Part 4: Running AFL++ in QEMU Mode

System setup

First we run this script included with AFL++ which preps your system for fuzzing without issues. It suggests to change the arguments to our kernel, but we don’t need to go that far for this workshop.

sudo afl-system-config

Building seeds

AFL takes seed inputs and mutates them by flipping bits, splicing bytes, and watching for new coverage after running with the mutated input. Through the evolutionary algorithm, it is possible for AFL++ to generate valid inputs from an invalid starting input. However, if you start from inputs that should pass the parser’s validation, you’ll get more coverage and find bugs quicker.

Each seed should exercise a different code path to maximize coverage of the parsing code.

Content-Type fuzzer seeds

For the mime_content_type_new_from_string fuzzer, we can maximize coverage by using inputs that have:

different types (text/plain, application/octet-stream)
parameter keywords (charset, boundary, name)
quoted values (multipart/mixed; boundary="----=_Part_123")
backslash escapes (text/html; boundary="test\"escaped")

You don’t want to try to trigger bugs with your initial seeds, but rather just test more features of the parser.

Qdecode fuzzer seeds

For this, the function seems to be taking =XY where X and Y are hex nibs, so we can create some variations of those such as:

Hello =41=42=43 World (valid encoded bytes with non-encoded chars)
=48=65=6C=6C=6F (valid encoded bytes)
No encoding here
=4 (only 1 hex nib)
=GG=ZZ (invalid hex nibs)
=00=01=FF=FE (non-ASCII bytes)

Dictionaries

AFL++ QEMU mode on its own has trouble generating long tokens used in comparisons in the program. Dictionaries give AFL++ known tokens that it will insert as part of its mutations.

Qdecode hardly needs a dictionary, but we’ll include some interesting values and values it should use more often in its mutations to steer it a bit.

dict/qdecode.dict:

"="
"=3D"
"=0D=0A"
"=00"
"=FF"
"=GG"

The Content-Type fuzzer benefits a lot more from dictionaries since it deals with large string tokens. You can add more if you think of some, but this is a good start:

dict/mime.dict:

"charset"
"boundary"
"name"
"text/html"
"multipart/mixed"
";"
"="

QEMU mode basics

AFL++ QEMU-mode is built in our lab for 32-bit i386 targets. To do the same for your own computer at home, add CPU_TARGET=i386 when you do make distrib as part of the AFL++ build process.

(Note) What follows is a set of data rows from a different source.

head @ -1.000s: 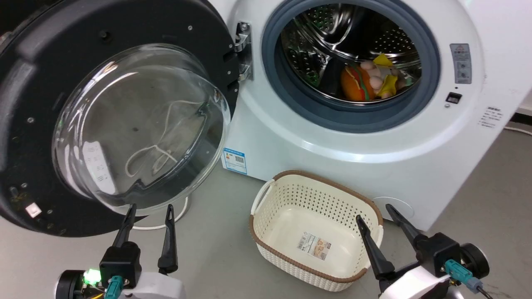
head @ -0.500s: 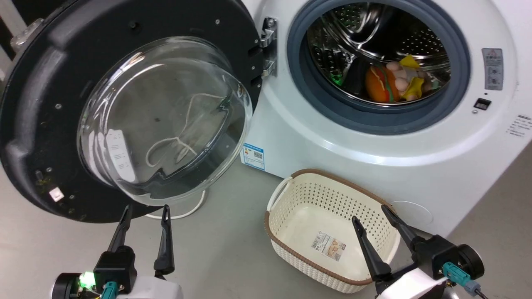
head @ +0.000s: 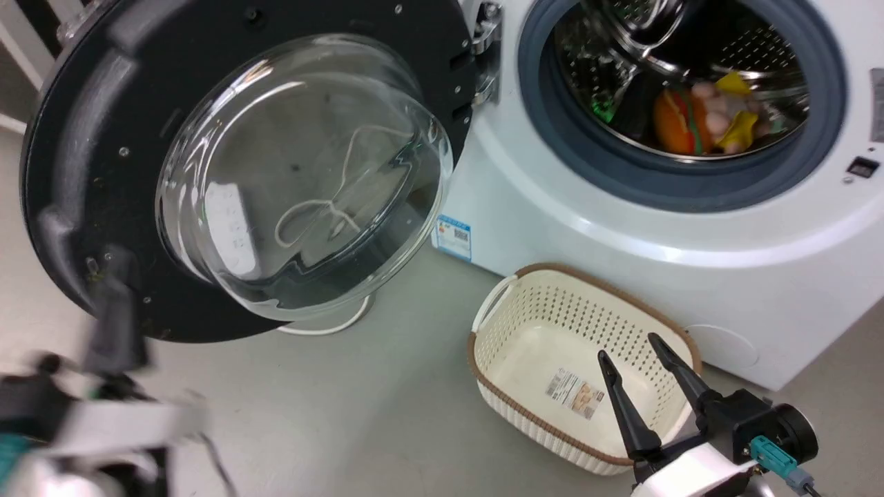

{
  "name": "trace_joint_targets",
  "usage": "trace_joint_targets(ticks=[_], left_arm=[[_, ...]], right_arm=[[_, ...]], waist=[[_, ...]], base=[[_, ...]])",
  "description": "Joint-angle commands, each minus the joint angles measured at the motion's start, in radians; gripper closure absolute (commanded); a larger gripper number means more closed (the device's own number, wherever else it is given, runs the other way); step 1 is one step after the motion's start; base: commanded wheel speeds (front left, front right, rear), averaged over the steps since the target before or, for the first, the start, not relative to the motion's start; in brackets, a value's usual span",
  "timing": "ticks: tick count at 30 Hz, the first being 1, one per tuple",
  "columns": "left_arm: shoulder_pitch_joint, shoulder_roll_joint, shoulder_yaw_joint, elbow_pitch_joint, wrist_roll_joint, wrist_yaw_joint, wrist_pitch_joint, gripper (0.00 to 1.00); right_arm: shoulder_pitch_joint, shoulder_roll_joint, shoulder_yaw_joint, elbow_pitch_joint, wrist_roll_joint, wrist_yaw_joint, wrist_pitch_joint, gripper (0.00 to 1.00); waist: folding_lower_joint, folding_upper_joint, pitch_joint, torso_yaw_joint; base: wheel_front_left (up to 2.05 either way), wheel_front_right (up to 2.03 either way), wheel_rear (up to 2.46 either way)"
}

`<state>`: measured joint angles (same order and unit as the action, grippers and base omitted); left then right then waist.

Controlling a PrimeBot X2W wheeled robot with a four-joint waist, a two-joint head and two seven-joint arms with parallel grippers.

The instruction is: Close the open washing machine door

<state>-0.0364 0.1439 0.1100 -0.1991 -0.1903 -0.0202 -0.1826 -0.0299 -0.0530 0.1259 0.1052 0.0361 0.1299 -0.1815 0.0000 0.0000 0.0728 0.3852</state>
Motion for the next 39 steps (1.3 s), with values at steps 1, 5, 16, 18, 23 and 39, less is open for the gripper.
trace_joint_targets(ticks=[1,5,16,18,23,39], left_arm=[[-0.038,0.025,0.028,-0.014,-0.023,-0.009,-0.009,1.0],[-0.182,0.124,0.172,0.013,-0.195,-0.035,0.032,1.0],[-0.488,0.321,0.403,0.365,-0.579,0.024,0.304,1.0],[-0.54,0.332,0.428,0.449,-0.676,0.052,0.402,1.0],[-0.62,0.361,0.459,0.601,-0.87,0.086,0.64,1.0],[-0.568,0.323,0.506,0.597,-1.252,0.079,1.165,1.0]], right_arm=[[-0.013,-0.001,0.001,-0.004,-0.003,0.001,-0.01,0.0],[-0.041,-0.009,0.024,-0.008,-0.009,0.001,-0.021,0.0],[-0.092,-0.046,0.043,-0.006,-0.003,0.001,-0.041,0.0],[-0.097,-0.049,0.045,-0.004,0.0,0.001,-0.046,0.0],[-0.108,-0.054,0.059,0.005,0.006,0.001,-0.056,0.0],[-0.096,-0.047,0.05,0.036,0.01,0.001,-0.08,0.0]], waist=[[0.0,0.0,0.018,0.009],[0.0,0.0,0.073,-0.007],[0.0,0.0,0.154,-0.036],[0.0,0.0,0.163,-0.038],[0.0,0.0,0.181,-0.036],[0.0,0.0,0.153,-0.016]], base=[[0.0,0.0,0.0],[0.0,0.0,0.0],[0.0,0.0,0.0],[0.0,0.0,0.0],[0.0,0.0,0.0],[0.0,0.0,0.0]])
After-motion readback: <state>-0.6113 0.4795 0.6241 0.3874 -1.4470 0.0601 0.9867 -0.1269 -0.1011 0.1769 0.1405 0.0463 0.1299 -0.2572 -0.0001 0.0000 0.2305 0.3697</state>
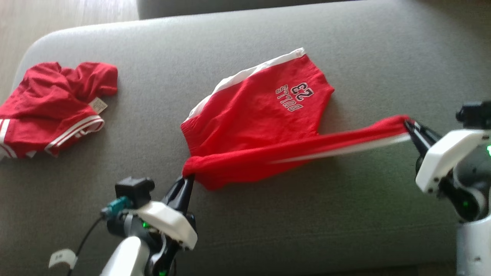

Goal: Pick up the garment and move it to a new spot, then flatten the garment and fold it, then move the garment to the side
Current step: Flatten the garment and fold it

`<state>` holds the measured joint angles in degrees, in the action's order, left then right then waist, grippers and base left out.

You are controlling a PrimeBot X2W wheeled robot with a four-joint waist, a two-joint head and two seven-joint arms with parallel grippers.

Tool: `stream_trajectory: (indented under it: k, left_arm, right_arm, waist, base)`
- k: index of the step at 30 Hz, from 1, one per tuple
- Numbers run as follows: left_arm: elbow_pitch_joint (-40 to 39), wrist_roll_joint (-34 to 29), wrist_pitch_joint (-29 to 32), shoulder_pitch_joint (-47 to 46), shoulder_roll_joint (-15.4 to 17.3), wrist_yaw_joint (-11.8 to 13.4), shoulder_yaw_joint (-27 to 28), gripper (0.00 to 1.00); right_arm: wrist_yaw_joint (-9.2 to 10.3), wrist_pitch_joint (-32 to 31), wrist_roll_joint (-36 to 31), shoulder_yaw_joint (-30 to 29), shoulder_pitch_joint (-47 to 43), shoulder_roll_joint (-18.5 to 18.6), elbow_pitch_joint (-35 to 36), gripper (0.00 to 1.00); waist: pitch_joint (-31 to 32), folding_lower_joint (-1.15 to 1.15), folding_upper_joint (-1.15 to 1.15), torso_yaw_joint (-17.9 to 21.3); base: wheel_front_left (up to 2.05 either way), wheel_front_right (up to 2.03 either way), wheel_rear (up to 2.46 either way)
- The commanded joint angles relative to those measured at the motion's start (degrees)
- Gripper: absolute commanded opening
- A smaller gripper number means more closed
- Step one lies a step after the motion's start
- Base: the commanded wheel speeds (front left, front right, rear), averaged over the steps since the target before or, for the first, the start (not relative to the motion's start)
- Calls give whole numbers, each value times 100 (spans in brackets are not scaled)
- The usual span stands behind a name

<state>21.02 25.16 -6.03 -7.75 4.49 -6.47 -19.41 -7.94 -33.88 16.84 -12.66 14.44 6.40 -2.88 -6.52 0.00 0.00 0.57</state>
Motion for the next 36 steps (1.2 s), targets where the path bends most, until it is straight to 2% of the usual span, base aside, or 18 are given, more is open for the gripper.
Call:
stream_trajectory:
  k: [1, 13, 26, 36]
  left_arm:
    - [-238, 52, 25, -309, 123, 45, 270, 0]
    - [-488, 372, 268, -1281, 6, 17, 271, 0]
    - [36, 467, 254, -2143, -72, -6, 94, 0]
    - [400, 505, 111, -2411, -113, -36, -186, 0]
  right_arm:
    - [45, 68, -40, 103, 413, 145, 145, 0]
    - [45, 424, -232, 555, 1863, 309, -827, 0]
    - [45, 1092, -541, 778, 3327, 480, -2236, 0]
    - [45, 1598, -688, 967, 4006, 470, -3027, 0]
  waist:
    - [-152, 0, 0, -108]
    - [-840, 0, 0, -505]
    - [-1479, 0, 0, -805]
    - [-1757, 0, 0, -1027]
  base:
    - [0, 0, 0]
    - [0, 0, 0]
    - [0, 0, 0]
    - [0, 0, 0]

Running AFL++ with QEMU-mode

AFL_QEMU_INST_RANGES=0x08048000-0x082da000 \
afl-fuzz -Q \
    -i corpus_qdecode \
    -o findings_qdecode \
    -x dict/qdecode.dict \
    -t 500 \
    -m none \
    -- ./harness_qdecode @@

That’s a lot of arguments and a strange looking environment variable, so I’ll explain:

AFL_QEMU_INST_RANGES : Only instrument the mailscanner code (0x08048000 to 0x082da000). Excludes libc and the harness from the coverage map.
-Q indicates to AFL++ to use QEMU mode
-i should point to our seed corpus directory
-o is our output directory, where the mutated corpus, crashes, stats, etc will be kept
-x points to the (optional) dictionary file for the fuzzer
-t 500 sets a timeout for running against each mutated testcase. It’s a balance. If you keep it too low you’ll miss complex parsing, but if you keep it too high it may be very slow
-m none tells AFL++ not to limit memory allocations. There’s usually no reason to change this.
@@ is a placeholder where AFL substitutes the input file path

Without AFL_QEMU_INST_RANGES, AFL adds its edge coverage instrumentation to everything including libc’s code, filling the coverage map with noise. To find the right range, look at the executable LOAD segment in the ELF program headers:

$ readelf -l $ROOT/bin/mailscanner | grep "LOAD.*R.E"
  LOAD           0x000000 0x08048000 0x08048000 0x291968 0x291968 R E 0x1000

The executable code loads at 0x08048000 with size 0x291968, so it ends at 0x08048000 + 0x291968 = 0x082d9968. To be safe we’ll round up to the next page boundary. To find the page boundary we take the rightmost value from readelf’s output, 0x1000, which is the page size, and add it to our ending value, then apply an AND mask: (0x82d9968 + 0x1000) & 0xFFFFF000 = 0x082da000. That gives us AFL_QEMU_INST_RANGES=0x08048000-0x082da000.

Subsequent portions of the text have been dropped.